ESB raises €307m for investments

FUNDING

ESB yesterday raised £275m (€307m) in the UK bond market as it powers ahead with a multi-billion euro investment in its networks system and renewable energy over the next decade. The fundraising brings its total debt to about €3bn, which is about half its current statutory borrowing limit set by the Department of Communications, Energy and Natural Resources. However, outgoing finance director Bernard Byrne said it marks first issuance under a new €3bn debt programme -- known as a euro medium-term note programme.
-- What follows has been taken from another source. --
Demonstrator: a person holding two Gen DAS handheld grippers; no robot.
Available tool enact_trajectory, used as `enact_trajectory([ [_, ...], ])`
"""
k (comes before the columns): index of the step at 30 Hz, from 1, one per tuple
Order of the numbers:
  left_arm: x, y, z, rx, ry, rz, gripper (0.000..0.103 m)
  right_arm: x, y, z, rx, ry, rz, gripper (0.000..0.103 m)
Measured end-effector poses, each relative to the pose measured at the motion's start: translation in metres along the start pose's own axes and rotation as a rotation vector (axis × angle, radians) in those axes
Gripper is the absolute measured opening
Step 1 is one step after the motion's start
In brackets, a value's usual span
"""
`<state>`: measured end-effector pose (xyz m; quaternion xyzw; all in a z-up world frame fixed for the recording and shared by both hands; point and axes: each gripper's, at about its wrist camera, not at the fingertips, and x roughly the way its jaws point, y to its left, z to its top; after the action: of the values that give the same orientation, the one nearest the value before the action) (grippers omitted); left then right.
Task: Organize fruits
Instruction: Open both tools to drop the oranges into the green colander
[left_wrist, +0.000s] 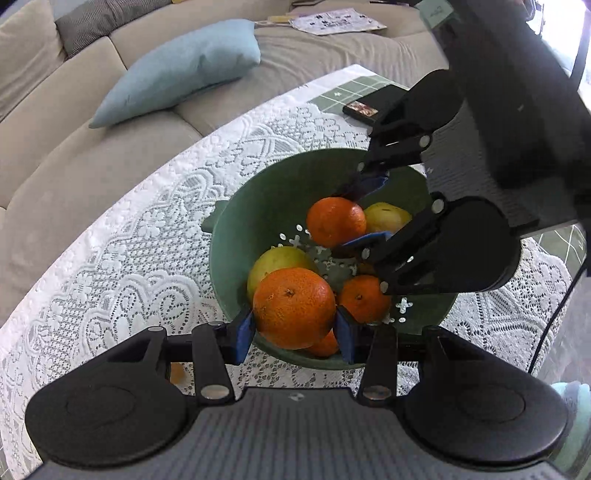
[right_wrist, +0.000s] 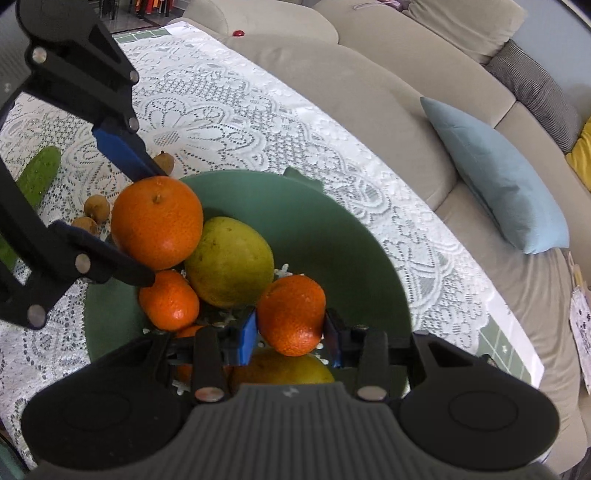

Doubts on Greek bond take-up

BOND MARKETS

Doubts about the willingness of the financial markets to take up a multi-billion euro bond issue by Greece surfaced yesterday as Germany's top banker met the Greek prime minister in Athens. The meeting between George Papandreou and Joseph Ackermann, Deutsche Bank's chief executive, took place as a clutch of German lenders said they would be unlikely to take up Greek bonds in the near future -- a potential threat to the financially strapped eurozone member that is expected to launch a €5bn cash call next week.

Links will help us 'weather storm'

TRADE

The strong links that developed between Ireland and Britain in the boom years will help the two countries weather the economic storm together, Ireland's British Ambassador Justin King said yesterday. Addressing the Institute of Directors' spring lunch, he said both economies were facing serious challenges including a rush to protectionism. "I'm convinced that the co-operation that has served both our countries so well to date will help us overcome the challenges ahead together," he said.